Fortune News | Mar 27,2021
Marathon Motor Engineering, a vehicle assembler operating at less than 10pc of its capacity due to the forex crunch, unveiled three new Hyundai models last week. It is also set to launch a new electric car model.
The company, co-founded by world record holding athlete and businessman Haile Gebresilassie, sells the new models for between 850,000 Br to 6.5 million Br. The Hyundai Palisade SUV, Hyundai Mighty EX-8 light truck and Hyundai ATOS are the three new models launched by the company at a ceremony that was held at its premises located on the outskirts of the city on January 9, 2019, in the presence of Lim Hoon-Min, ambassador of South Korea.
The new models are expected to join the market in six months time.
The SUV model is equipped with features such as an eight-speed button shift automatic transmission, remote engine starting, 360-degree view camera, advanced all-wheel drive and airbags. It is sold for 6.5 million Br.
The Hyundai EX-8 is fitted with power windows, a load sensing valve, central locks, and power steering and costs 1.5 million Br. The 850,000 Br Hyundai ATOS features air conditioning, an anti-lock brake system, keyless entry and Bluetooth among other selling points.
In three months, the company plans to start assembling 130kW electric cars that can travel up to 300Km on a single charge once they are charged for six hours with 220v of electricity. Duties to import the semi-knocked down parts for the electric cars is five percent, and it does not have any excise tax. However, the price of the electric vehicles is a bit higher than petrol cars.
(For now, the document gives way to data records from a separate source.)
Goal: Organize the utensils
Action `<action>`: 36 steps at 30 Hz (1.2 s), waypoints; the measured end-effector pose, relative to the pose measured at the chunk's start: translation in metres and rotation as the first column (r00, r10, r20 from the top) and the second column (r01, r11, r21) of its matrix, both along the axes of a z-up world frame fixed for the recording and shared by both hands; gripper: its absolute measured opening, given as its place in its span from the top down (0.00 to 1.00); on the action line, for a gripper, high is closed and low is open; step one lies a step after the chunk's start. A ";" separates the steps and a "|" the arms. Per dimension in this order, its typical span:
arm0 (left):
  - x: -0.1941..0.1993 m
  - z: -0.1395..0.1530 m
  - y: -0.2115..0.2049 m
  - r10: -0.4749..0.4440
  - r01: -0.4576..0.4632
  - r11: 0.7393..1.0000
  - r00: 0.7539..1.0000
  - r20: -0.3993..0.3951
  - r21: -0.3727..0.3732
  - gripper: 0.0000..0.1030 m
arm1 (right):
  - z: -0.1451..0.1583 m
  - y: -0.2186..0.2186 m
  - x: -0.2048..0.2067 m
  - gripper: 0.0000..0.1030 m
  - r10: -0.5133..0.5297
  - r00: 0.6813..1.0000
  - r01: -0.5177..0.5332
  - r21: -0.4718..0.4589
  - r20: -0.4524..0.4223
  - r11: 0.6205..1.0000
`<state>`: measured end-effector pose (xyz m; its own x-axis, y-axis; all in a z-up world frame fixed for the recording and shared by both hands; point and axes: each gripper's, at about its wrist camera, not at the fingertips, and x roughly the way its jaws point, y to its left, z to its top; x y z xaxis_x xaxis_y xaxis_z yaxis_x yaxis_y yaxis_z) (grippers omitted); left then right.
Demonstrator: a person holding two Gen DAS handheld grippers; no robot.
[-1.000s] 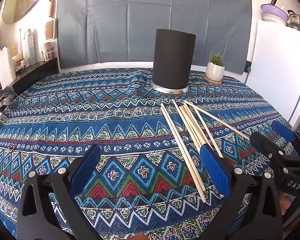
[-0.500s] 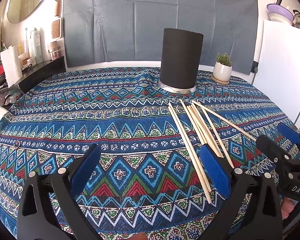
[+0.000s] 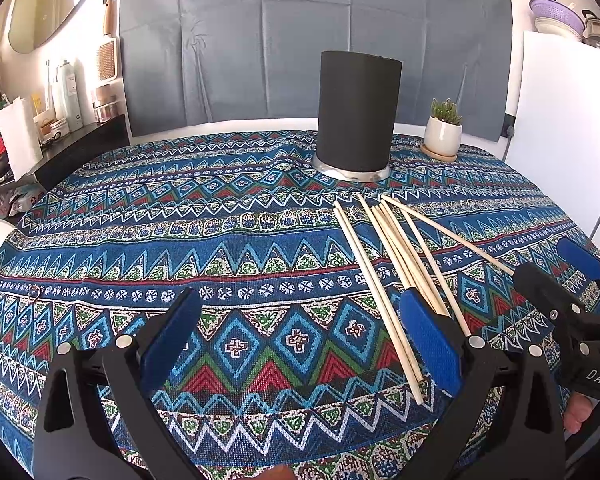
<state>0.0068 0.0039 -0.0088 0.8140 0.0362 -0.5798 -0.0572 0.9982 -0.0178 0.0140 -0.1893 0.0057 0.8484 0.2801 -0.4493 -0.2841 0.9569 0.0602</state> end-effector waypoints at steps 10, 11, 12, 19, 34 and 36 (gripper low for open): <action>0.002 -0.001 0.000 -0.007 0.007 1.000 1.000 -0.007 -0.010 0.06 | 0.000 0.001 0.001 0.08 0.004 1.000 -0.004 -0.001 -0.003 1.000; 0.002 -0.001 0.000 -0.006 0.006 1.000 1.000 -0.007 -0.008 0.06 | 0.000 0.001 0.001 0.08 0.003 1.000 -0.003 -0.002 -0.004 1.000; 0.003 -0.001 0.000 -0.005 0.005 1.000 1.000 -0.009 -0.006 0.06 | 0.000 0.001 0.001 0.08 0.002 1.000 -0.002 -0.003 -0.005 1.000; 0.006 -0.003 0.002 -0.008 0.008 1.000 1.000 -0.024 -0.019 0.06 | -0.001 0.002 0.002 0.08 0.001 1.000 -0.001 -0.007 -0.010 1.000; 0.017 -0.004 0.000 -0.008 0.010 1.000 0.997 -0.076 0.028 0.06 | -0.002 0.008 0.005 0.08 0.043 0.998 -0.045 -0.057 -0.045 0.997; 0.020 -0.001 0.000 -0.011 0.014 0.999 0.996 -0.084 0.036 0.06 | -0.001 0.008 0.007 0.08 0.053 0.997 -0.057 -0.070 -0.053 0.996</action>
<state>0.0270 0.0040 -0.0103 0.7630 0.0489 -0.6446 -0.0443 0.9987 0.0233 0.0206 -0.1809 0.0042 0.8078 0.2914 -0.5124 -0.3345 0.9424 0.0085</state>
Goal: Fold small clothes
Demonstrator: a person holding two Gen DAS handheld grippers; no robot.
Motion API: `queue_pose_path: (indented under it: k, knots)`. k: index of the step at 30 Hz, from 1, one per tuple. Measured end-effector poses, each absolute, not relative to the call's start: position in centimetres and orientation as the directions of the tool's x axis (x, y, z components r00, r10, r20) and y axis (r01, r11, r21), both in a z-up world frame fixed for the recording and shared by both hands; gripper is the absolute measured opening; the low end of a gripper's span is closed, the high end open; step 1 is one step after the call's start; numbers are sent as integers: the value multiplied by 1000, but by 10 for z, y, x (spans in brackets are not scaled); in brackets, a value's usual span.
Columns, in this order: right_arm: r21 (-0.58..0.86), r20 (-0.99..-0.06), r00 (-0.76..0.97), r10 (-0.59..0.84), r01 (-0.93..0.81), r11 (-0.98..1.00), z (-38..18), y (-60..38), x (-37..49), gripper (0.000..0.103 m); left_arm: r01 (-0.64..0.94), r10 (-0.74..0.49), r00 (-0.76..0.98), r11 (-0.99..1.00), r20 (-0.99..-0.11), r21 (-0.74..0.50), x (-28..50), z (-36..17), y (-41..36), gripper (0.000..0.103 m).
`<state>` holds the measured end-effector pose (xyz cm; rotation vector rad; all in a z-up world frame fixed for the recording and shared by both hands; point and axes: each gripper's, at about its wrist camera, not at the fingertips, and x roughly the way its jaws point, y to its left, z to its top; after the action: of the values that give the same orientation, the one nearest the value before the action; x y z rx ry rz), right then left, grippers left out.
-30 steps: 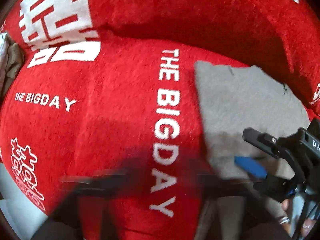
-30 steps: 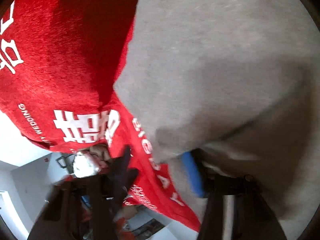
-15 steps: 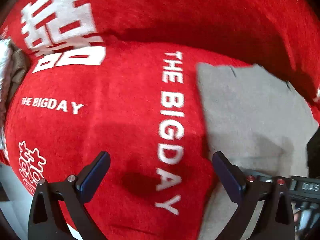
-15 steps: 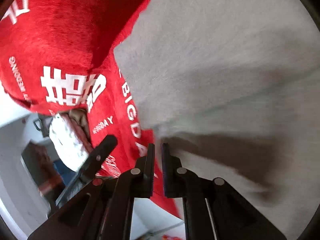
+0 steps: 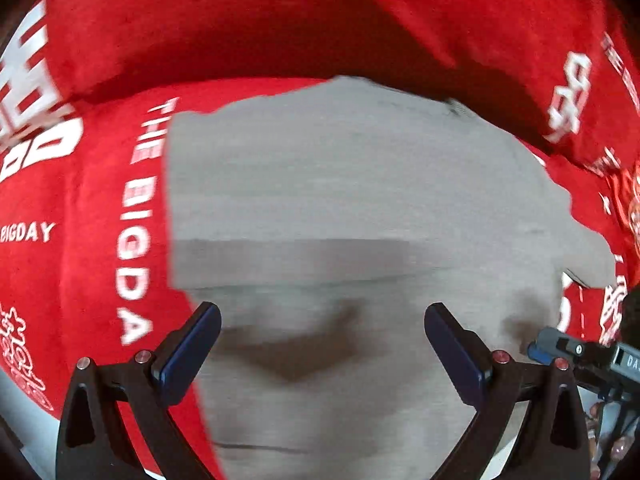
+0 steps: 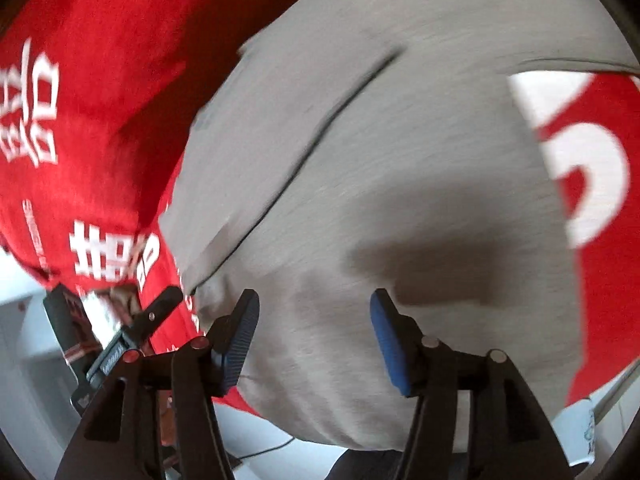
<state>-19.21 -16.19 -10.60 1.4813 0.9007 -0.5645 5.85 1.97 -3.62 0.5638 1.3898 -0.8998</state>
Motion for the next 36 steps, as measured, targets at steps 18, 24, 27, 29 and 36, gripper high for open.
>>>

"The cars don't need oil and gas and can travel without any cost for ten years," said Melkamu Assefa, CEO and managing director at Marathon Motor, which has been the chief importer and distributor of Hyundai for over a decade and started local assembly recently. "It only needs periodic inspection."
The production plant of the company was inaugurated on February 21, 2019, with the presence of Won-Hee Lee, CEO of Hyundai Motor Company, the South Korean automotive manufacturer. The construction of the plant took one year and cost nearly a billion Br. It currently assembles 12 different vehicle models.
Resting on 30,000Sqm of land leased in Nefas Silk District on the road to Tulu Dimtu, the plant uses two-thirds of the premises for test driving. The remainder is designated for vehicle sales, spare part stores, showrooms, a technical training centre and a service garage.
It has constructed different facilities at various locations. In 2016 the company constructed showrooms and service and spare part centres in Addis Abeba and Hawassa at a cost of 120 million Br.
The factory can assemble 10,000 cars a year, but because of the foreign currency crisis, it is operating below capacity. The company needs 40 million dollars a year to import parts.
During the inauguration ceremony, Haile, the major shareholder, expressed his frustration over the lower attention given to productivity. He stressed the need for a policy focus on solving unemployment. He explained the need for expanding cottage industries that will supply parts for assembly plants, mentioning their role in creating jobs.
In Ethiopia, a country with the lowest numbers of cars in the world at 1.1 million, of which half are located in the capital, demand for cars is high. Out of the total number of cars, 219,699 vehicles are small automobiles.
Mesfin Industrial Engineering, Lifan Motors, Belayab Motors and the Metals & Engineering Corporation (MetEC) are among the licensed car assemblers operating in Ethiopia.
Tezazu Bireda, an expert in electrical engineering and a lecturer at Addis Abeba University, believes that producing premium class and electrical cars demonstrates technological advancement. But he questions the battery cost and its durability.
He recommends, however, that the government work on building charging stations at convenient places.